The centuries the islands have spent as Boston’s marine suburb, catering to the city’s demands, have left very real traces in their environment, even in their shape. The wood and gravel harvesting of the colonial period left the islands exposed to erosion and reduced several of them to mere shoals. Later, their incorporation into the city’s infrastructure made them into working landscapes, governed by institutional and in some cases even industrial uses. One of the islands, the site of a landfill, was covered in a sheet of garbage seventy feet thick in places. The late-twentieth-century demand for recreation turned them into natural-looking landscapes: but even this natural aspect is a result of the changing demands Bostonians have placed on their urban archipelago.
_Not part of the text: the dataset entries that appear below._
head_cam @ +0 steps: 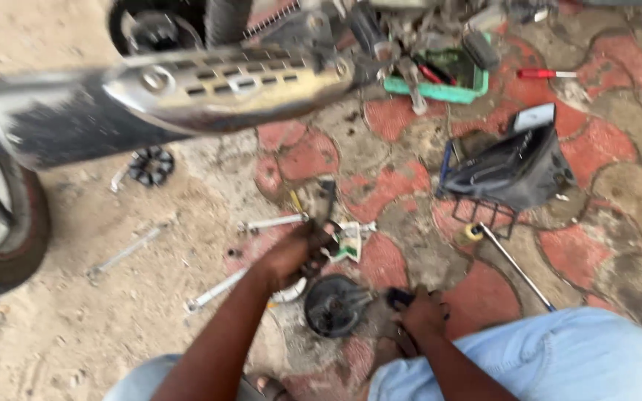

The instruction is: Cleaning and assembling motorcycle brake components.

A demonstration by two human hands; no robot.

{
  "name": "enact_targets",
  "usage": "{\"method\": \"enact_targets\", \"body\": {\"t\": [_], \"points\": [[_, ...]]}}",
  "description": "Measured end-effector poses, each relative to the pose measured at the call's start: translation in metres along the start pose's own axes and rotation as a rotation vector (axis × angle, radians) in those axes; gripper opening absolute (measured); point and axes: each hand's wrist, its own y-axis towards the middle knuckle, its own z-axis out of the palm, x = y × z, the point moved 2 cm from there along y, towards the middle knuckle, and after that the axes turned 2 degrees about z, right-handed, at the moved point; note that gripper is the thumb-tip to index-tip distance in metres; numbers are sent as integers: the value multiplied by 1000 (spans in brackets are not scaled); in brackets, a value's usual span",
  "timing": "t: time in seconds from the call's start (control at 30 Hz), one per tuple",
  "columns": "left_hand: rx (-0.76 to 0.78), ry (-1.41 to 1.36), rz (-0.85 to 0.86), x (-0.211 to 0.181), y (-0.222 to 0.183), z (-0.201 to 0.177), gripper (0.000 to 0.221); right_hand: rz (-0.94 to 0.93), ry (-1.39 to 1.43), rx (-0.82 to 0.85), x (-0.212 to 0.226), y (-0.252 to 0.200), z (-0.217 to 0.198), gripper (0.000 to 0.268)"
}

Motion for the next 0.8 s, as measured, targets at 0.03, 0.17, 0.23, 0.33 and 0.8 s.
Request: {"method": "enact_targets", "body": {"t": [0.03,0.17,0.23,0.33,0.8], "points": [[-8,8,13,-11,-8,8,23,-14,8,-7,-14,39,30,78],[9,468,9,-18,-19,13,52,-139,526,-343,-19,90,15,34],[-40,714,-33,-9,-12,6,65,-126,896,-458,20,65,-64,31],[-20,915,88,3,-11,8,78,-459,1662,-42,72,-19,-165,42],[74,1080,41,2,-52,50,55,-578,1237,392,95,-50,-124,41]]}}
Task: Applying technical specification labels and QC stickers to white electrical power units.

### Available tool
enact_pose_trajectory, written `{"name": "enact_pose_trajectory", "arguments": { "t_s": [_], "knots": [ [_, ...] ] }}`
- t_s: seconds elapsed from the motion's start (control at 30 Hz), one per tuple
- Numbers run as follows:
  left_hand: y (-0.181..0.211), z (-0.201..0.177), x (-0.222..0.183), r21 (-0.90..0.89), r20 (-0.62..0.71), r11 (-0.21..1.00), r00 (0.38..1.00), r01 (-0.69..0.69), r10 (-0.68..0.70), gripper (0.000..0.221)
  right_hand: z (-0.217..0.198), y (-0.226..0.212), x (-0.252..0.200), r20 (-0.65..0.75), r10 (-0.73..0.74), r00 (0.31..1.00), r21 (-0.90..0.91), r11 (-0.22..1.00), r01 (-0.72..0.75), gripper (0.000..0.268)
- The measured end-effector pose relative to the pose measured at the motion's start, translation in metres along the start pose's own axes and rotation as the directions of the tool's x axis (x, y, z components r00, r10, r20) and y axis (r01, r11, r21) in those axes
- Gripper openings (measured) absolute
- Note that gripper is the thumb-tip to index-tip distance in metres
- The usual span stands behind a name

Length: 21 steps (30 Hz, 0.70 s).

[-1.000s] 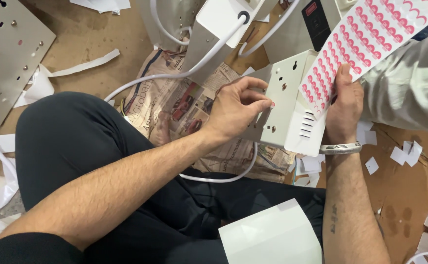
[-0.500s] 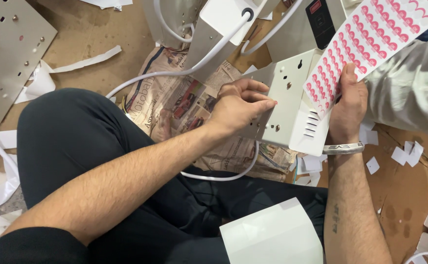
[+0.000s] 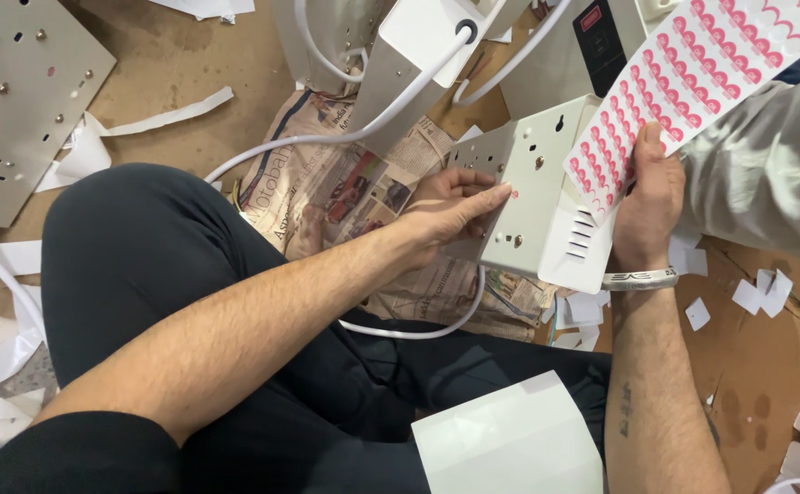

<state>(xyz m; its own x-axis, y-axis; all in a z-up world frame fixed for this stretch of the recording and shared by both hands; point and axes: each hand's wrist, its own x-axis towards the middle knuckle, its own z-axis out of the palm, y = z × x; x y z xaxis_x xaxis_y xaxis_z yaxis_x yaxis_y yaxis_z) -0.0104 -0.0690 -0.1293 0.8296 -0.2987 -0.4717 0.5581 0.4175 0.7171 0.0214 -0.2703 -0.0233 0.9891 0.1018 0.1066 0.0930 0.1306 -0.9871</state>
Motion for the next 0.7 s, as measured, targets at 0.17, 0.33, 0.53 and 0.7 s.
{"name": "enact_pose_trajectory", "arguments": {
  "t_s": [0.17,0.33,0.53,0.7],
  "knots": [
    [0.009,-0.002,-0.009,0.054,0.027,0.998,1.000,-0.016,0.015,0.069,-0.002,0.002,0.000,-0.001,-0.006,1.000,-0.038,0.999,0.006,0.029],
    [0.010,-0.008,-0.005,0.105,0.042,0.994,0.999,-0.034,0.030,0.063,-0.004,0.003,0.000,0.001,-0.012,1.000,-0.024,1.000,0.012,0.029],
    [0.034,0.004,-0.017,0.225,0.005,0.935,0.960,-0.275,0.281,0.052,0.013,-0.009,-0.005,-0.068,0.009,0.998,0.003,1.000,-0.009,0.026],
    [0.074,0.024,-0.037,0.507,0.331,0.511,0.705,-0.693,0.627,0.090,0.025,-0.027,-0.011,0.066,0.135,0.989,0.105,0.984,-0.142,0.027]
  ]
}}
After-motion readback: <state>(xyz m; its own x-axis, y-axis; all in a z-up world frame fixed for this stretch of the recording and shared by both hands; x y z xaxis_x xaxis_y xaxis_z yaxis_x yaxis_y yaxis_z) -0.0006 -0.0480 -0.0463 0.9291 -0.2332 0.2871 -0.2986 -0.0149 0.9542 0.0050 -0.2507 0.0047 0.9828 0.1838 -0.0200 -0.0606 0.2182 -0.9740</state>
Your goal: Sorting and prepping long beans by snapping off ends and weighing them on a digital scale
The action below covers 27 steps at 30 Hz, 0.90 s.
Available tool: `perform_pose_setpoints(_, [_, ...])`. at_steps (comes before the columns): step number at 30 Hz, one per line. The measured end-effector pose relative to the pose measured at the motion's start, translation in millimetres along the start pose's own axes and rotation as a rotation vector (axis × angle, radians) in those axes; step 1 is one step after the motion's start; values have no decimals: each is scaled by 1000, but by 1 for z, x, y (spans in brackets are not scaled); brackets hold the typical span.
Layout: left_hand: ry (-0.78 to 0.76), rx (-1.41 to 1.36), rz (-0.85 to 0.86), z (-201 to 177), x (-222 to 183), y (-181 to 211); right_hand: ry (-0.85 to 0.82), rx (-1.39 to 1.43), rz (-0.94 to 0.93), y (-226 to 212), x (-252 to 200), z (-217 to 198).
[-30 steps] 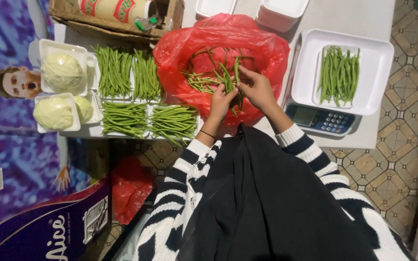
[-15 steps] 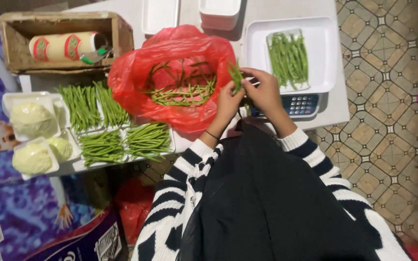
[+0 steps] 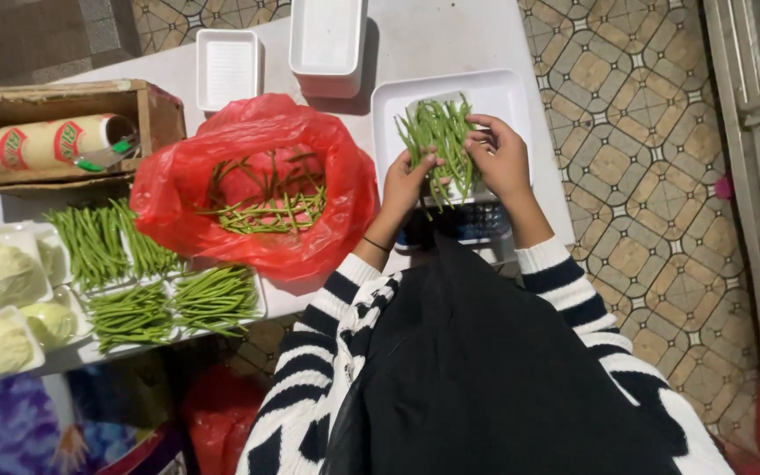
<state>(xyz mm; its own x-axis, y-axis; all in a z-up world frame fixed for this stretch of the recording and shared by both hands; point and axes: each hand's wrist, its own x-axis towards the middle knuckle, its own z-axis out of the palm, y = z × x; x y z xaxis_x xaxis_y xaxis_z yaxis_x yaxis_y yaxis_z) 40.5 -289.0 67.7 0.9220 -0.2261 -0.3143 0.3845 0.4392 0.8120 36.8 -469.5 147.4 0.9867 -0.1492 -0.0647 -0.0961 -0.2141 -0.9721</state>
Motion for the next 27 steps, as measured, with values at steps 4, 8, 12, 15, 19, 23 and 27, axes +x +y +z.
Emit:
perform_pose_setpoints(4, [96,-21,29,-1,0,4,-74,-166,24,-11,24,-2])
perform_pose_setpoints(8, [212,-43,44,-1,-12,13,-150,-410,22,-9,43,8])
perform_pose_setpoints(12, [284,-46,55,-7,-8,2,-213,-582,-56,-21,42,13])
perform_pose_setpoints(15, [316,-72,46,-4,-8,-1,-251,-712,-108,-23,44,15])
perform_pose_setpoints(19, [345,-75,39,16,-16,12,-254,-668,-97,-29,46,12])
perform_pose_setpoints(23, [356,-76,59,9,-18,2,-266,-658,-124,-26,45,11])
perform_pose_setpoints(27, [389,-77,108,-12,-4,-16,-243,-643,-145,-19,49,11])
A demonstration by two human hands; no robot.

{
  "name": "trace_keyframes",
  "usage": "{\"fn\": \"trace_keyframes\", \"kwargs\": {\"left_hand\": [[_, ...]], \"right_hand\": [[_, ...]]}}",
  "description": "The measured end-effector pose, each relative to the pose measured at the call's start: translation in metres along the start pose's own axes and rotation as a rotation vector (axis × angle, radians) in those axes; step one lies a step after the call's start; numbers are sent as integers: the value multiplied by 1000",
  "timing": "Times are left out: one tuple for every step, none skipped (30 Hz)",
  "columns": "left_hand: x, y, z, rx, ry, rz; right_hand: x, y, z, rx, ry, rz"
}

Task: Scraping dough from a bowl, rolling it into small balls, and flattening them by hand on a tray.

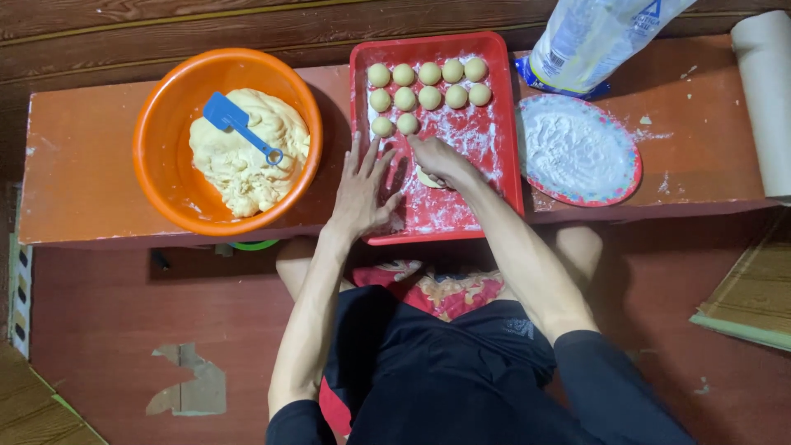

Despite being seemingly unrelated to the “true” islands – the remote, oceanic ones – the Boston Harbor Islands have cousins all along the coasts of North America, and indeed the world. Everywhere, coastal cities have appropriated nearby islands and turned them into trash heaps, quarantines, and pleasure spots, as it suited their current demands – and have woven them tightly into their urban fabrics in the process. Urban Archipelago tells a story that is larger than Boston: the story of how a coastal city has taken the adjacent islands, a part of its environment that seemed attached and detached at the same time, and made them its own.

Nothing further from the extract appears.